Set down only what runs from the line containing "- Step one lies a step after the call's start" through the last line of the data, exactly as it reads.

> Source material
+ + + +

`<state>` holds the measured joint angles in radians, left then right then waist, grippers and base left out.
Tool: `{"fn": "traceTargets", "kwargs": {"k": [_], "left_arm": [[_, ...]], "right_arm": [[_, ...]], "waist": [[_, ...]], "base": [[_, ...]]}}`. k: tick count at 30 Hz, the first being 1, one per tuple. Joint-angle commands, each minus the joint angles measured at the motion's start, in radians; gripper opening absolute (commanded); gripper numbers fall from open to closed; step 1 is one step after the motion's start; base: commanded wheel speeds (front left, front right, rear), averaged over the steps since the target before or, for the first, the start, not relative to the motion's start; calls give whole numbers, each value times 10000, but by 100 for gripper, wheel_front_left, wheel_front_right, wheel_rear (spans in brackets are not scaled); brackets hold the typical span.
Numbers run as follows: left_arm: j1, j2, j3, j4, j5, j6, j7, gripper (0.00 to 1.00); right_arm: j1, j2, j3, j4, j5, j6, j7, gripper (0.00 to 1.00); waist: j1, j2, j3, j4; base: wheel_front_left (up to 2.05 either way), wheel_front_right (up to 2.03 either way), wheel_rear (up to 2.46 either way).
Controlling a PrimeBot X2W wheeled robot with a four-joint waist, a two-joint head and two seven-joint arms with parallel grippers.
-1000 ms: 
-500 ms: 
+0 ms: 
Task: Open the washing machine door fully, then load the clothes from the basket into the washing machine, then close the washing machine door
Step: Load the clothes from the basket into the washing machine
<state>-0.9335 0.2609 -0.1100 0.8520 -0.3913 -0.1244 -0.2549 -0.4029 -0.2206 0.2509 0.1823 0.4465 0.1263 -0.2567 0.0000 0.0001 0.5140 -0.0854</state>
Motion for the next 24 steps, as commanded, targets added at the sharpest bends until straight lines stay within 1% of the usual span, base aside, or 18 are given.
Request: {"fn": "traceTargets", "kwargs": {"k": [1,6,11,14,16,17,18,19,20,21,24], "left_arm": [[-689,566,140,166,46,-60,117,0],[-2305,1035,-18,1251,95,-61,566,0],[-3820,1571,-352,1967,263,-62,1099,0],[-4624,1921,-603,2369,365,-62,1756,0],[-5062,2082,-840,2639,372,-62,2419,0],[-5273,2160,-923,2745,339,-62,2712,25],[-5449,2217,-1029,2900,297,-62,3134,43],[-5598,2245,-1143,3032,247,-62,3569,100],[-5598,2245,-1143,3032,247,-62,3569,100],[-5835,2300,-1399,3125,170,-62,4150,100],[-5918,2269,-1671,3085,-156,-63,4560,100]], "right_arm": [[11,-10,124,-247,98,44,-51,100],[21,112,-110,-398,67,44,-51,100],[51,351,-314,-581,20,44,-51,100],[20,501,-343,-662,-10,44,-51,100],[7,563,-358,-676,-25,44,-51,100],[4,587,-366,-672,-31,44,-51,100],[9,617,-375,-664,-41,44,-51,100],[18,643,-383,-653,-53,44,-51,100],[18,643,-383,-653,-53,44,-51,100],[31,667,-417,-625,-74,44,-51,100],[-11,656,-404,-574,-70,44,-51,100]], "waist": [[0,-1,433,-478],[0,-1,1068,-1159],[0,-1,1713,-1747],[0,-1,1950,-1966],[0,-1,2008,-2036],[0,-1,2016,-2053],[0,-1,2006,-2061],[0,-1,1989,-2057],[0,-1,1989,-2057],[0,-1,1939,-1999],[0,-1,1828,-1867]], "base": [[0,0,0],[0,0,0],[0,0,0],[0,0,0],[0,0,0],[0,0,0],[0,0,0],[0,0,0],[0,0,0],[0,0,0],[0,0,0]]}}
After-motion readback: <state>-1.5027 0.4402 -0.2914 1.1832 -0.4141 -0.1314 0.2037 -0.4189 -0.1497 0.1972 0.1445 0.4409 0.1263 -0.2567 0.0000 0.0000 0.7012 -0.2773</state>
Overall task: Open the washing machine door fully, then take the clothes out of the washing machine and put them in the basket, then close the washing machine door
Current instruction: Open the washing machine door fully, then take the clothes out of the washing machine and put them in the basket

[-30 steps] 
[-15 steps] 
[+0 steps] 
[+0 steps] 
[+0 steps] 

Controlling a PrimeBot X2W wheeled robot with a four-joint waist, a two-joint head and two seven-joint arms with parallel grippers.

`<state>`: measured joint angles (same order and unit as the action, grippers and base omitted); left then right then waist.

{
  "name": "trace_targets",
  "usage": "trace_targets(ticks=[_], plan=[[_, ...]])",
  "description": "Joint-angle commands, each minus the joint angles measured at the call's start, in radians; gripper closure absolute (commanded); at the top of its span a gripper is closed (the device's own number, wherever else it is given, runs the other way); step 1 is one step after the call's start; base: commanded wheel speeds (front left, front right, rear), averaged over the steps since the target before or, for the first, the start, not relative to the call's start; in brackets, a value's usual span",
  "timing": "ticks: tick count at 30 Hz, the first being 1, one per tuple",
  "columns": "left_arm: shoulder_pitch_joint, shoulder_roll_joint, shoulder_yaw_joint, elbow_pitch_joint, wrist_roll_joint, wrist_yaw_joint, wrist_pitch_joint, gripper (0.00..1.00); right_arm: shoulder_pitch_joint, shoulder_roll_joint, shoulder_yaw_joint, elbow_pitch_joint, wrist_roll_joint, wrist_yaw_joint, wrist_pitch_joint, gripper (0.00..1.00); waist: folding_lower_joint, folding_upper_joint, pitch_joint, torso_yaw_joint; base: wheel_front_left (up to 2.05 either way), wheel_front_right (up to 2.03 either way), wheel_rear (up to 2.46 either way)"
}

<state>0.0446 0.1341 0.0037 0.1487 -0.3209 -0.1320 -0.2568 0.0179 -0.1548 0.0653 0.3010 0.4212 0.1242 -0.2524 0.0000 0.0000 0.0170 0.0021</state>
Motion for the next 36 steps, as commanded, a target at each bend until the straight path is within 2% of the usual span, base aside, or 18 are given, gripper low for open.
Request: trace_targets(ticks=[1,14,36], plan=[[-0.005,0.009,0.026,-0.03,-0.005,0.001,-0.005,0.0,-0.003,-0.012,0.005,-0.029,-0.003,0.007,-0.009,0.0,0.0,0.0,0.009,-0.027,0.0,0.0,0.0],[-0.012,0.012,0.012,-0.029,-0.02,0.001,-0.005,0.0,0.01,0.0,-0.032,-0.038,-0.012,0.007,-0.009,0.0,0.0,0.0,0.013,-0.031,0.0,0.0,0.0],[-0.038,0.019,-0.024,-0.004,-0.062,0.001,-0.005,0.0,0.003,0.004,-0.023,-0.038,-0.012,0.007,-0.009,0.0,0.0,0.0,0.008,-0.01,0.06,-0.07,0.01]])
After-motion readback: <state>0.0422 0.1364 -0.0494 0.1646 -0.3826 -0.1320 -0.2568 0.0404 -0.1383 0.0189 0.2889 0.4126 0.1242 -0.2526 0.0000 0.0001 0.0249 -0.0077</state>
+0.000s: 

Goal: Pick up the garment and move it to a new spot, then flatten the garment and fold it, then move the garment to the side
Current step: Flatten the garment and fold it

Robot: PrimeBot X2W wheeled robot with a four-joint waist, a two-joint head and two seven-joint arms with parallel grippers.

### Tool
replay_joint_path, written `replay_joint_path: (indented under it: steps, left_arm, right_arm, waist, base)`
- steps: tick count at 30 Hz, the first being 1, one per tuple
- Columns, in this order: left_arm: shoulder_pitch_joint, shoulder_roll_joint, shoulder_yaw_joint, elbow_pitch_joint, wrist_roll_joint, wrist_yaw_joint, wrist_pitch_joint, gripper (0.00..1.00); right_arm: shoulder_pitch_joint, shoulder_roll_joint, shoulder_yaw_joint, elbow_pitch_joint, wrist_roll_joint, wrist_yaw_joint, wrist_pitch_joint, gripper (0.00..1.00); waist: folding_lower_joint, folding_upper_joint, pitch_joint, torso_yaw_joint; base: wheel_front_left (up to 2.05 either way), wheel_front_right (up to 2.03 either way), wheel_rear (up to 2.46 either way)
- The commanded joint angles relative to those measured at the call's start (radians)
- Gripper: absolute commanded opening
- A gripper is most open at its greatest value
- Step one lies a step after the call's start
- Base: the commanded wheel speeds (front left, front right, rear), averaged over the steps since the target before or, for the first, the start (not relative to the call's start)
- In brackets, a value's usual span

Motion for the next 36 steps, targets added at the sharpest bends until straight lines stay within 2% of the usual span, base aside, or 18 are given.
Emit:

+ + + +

> Solution to this problem
- Step one lies a step after the call's start
- Base: the commanded wheel speeds (front left, front right, rear), averaged over the steps since the target before or, for the first, the start (not relative to the call's start)
- In brackets, a value's usual span

Motion for the next 36 steps, targets added at the sharpest bends until straight lines stay within 2% of the usual span, base aside, or 18 are given.
Emit:

For this exercise, nothing more is required.